From Clipboard to Dashboard
The shift has a name: from clipboard to dashboard. Staff stop typing and start reviewing. The workflow is digital from the very first touchpoint.
Direct digital submission also kills transcription errors. There is no second hand-entry step, so there is nothing to mistype. Insurance details and screener scores arrive exactly as the client entered them.
That accuracy protects both billing and care. Clean data means cleaner claims. It also means a clearer clinical picture from the very first note.
Best of all, staff get their time back for real work. They greet clients instead of collecting forms. They prep for sessions instead of retyping pages. The first touchpoint feels calm, not chaotic.
Conclusion: Stop Printing, Start Texting
Paper intake is a habit, not a need. You can break it this week. The tools are ready, and the setup is quick.
Here is the short version. Automating intake beside Proven EHR clears the paper packet, the manual typing, and the early-arrival rule. Setup takes minutes. The savings grow with every new client you see.
Think about the two roles at play. Proven EHR runs your clinical notes and billing with strong AI. Curogram runs the intake that feeds those notes. One does not replace the other; they simply cover different jobs.
Digital intake is not a luxury anymore. It is the baseline for a modern practice. Clients expect to tap a link, not balance a clipboard. Staff deserve to spend their hours on care, not data entry.
Your team feels this shift first.
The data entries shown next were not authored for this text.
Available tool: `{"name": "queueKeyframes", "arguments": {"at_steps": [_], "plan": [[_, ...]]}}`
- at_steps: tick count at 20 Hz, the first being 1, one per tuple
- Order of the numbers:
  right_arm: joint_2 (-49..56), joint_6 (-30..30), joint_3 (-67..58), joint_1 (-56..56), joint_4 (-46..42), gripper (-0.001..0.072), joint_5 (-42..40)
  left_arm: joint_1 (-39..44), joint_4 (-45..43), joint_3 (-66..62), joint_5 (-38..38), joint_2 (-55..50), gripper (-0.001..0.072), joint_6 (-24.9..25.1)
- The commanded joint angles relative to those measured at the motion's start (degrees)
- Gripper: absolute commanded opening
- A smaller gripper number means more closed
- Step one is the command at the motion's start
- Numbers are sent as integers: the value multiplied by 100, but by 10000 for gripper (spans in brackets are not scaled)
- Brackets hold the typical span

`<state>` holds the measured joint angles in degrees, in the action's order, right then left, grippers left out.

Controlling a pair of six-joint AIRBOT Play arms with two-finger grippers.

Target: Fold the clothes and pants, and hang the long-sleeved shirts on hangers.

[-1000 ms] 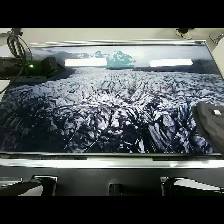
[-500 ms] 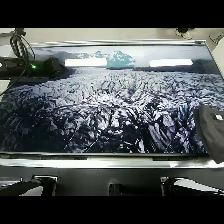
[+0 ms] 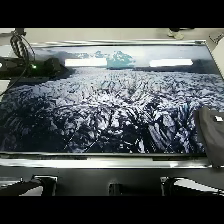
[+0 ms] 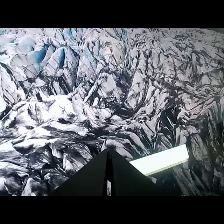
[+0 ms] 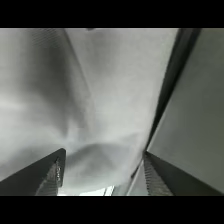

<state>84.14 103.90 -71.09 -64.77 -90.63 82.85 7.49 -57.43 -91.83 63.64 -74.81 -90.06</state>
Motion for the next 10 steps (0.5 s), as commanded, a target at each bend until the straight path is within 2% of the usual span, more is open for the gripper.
{"name": "queueKeyframes", "arguments": {"at_steps": [1,2,4,6,8,10], "plan": [[-33,37,-1235,0,501,568,291,26,20,0,-4,0,23,2],[-33,227,-2000,20,1023,568,13,37,11,-2,-20,0,22,4],[-33,144,-3451,315,1827,567,-1137,39,-151,-22,-160,-2,22,4],[-35,-671,-4590,1102,1805,567,-2041,70,-695,-131,-203,-55,20,-9],[-146,-1364,-4846,2170,1617,567,-2221,192,-1961,-192,-35,-127,20,-452],[-168,-1150,-4540,3274,1062,567,-1364,374,-3654,-188,468,-247,23,-1067]]}}
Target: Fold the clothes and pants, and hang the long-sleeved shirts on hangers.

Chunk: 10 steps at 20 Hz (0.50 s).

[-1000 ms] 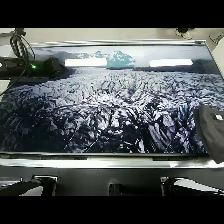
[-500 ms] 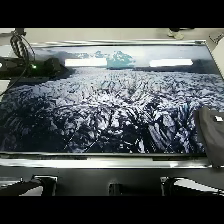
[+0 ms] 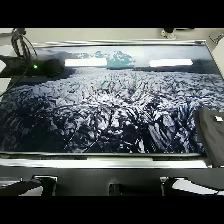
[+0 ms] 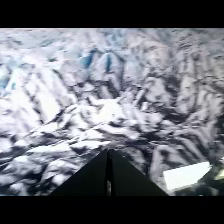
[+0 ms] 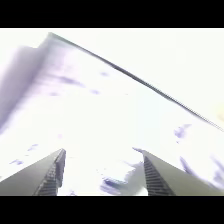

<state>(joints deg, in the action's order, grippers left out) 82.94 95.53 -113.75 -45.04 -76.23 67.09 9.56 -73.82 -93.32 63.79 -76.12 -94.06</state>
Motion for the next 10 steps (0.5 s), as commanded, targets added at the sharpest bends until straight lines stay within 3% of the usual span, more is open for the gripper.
{"name": "queueKeyframes", "arguments": {"at_steps": [1,2,3,5,8,10], "plan": [[-17,-28,42,1768,-632,567,796,184,-2393,-26,776,-212,38,-824],[57,133,448,2179,-739,568,1360,157,-2306,46,1045,-293,275,-866],[127,109,868,2483,-669,575,1801,140,-2031,205,1462,-365,692,-857],[181,39,1847,2946,-426,599,2291,120,-1659,949,1930,-345,715,-647],[-26,-111,2894,3294,-70,611,2035,177,-1436,2618,610,385,715,-946],[-186,-129,3228,3357,50,671,1670,166,-1445,3248,-2,730,714,-1185]]}}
The double-touch loop ends. The dashboard replaces the typing queue. Mornings start with review, not a stack of paper.
Clients feel it too. They fill out forms at home, in their own time. They arrive ready, with less stress before a hard first session. That calm can be the reason they come back.
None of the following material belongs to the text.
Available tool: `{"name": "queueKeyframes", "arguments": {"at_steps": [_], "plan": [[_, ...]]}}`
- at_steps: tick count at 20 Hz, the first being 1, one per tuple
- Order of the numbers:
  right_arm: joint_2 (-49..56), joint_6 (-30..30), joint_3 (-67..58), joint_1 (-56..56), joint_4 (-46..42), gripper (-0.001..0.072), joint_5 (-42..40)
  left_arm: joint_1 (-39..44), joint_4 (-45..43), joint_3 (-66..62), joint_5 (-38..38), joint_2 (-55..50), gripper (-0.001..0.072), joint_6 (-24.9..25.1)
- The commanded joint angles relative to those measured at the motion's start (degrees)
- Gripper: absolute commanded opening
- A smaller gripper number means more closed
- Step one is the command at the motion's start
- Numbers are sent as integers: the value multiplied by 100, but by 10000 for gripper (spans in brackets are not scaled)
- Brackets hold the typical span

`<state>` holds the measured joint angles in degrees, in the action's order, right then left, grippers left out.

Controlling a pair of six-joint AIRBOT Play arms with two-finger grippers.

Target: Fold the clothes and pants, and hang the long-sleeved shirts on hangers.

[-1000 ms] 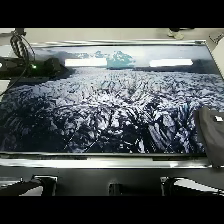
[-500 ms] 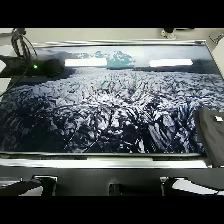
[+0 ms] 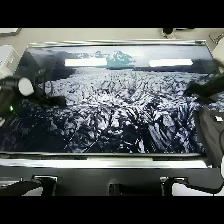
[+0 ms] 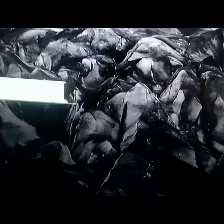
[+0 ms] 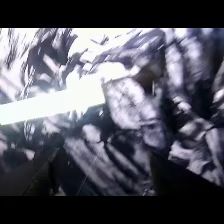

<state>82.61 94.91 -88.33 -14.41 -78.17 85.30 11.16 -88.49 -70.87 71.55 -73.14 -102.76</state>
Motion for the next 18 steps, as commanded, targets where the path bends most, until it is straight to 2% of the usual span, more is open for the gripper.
{"name": "queueKeyframes", "arguments": {"at_steps": [1,18], "plan": [[-149,-68,702,295,302,683,-177,-13,20,1045,-789,428,714,-313],[-149,-70,699,282,254,682,-275,-37,24,1043,-839,415,714,-315]]}}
The gains are easy to track. You save 15+ minutes per client and win back 1 to 2.5 hours each week. You also drop to zero transcription errors from direct digital submission. These figures come from Curogram client data from clinical settings.
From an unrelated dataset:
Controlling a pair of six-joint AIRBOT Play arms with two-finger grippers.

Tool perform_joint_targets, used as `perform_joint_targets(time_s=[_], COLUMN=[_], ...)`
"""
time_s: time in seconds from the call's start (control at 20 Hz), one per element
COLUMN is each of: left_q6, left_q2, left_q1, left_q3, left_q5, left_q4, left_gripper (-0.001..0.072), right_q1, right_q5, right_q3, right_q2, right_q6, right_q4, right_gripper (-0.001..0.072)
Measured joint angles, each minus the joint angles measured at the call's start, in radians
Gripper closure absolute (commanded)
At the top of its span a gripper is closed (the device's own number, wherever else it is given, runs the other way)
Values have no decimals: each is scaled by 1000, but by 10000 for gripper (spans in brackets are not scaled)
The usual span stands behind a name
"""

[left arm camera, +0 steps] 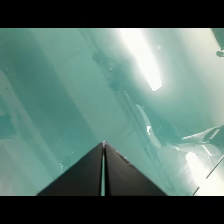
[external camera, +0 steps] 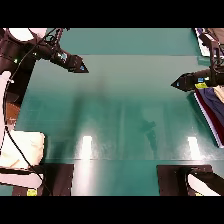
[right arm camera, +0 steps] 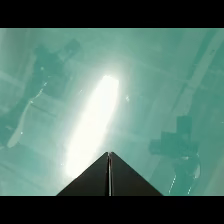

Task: Fold the shirts.

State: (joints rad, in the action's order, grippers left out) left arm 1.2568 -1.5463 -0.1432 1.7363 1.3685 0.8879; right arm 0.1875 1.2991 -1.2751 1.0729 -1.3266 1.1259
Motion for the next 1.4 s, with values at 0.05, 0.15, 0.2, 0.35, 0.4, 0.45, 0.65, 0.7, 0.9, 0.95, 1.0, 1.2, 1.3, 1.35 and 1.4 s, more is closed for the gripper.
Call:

So stop printing, and start texting. Pick one program and build its form packet first. Turn on the trigger, then watch the next intake run itself. From there, roll it out to the rest of your practice.
You do not need a big project to begin. Book a demo to see the whole flow, from text to dashboard.
Frequently Asked Questions
Forms send out by text the moment a new client is booked. The client fills them in on their phone and submits. The answers post to your Curogram dashboard, with no Proven API needed. Staff then review the data and keep documenting in Proven EHR as usual.
Many practices ask clients to arrive 20 minutes early to fill out paper. People with anxiety or active addiction often skip that window. Some skip the whole visit to avoid it. Removing the early-arrival rule lowers that drop-off.
Completed forms appear on the Curogram dashboard before each day's sessions. Staff scan them in seconds, not minutes. They can see consent, insurance, and screener scores at a glance. Then they move into Proven EHR for clinical notes.
Behavioral health intake leans heavily on screeners. The form builder supports PHQ-9, GAD-7, AUDIT-C, and custom tools. You can match each packet to the program, like therapy, psychiatry, IOP, or MAT. That way every client gets the right questions.
The dashboard flags any form that is still open. Staff can send a quick text reminder to nudge the client. If the client still arrives unfinished, they can complete it on a tablet or phone in the lobby. Either way, the front desk avoids printing a packet.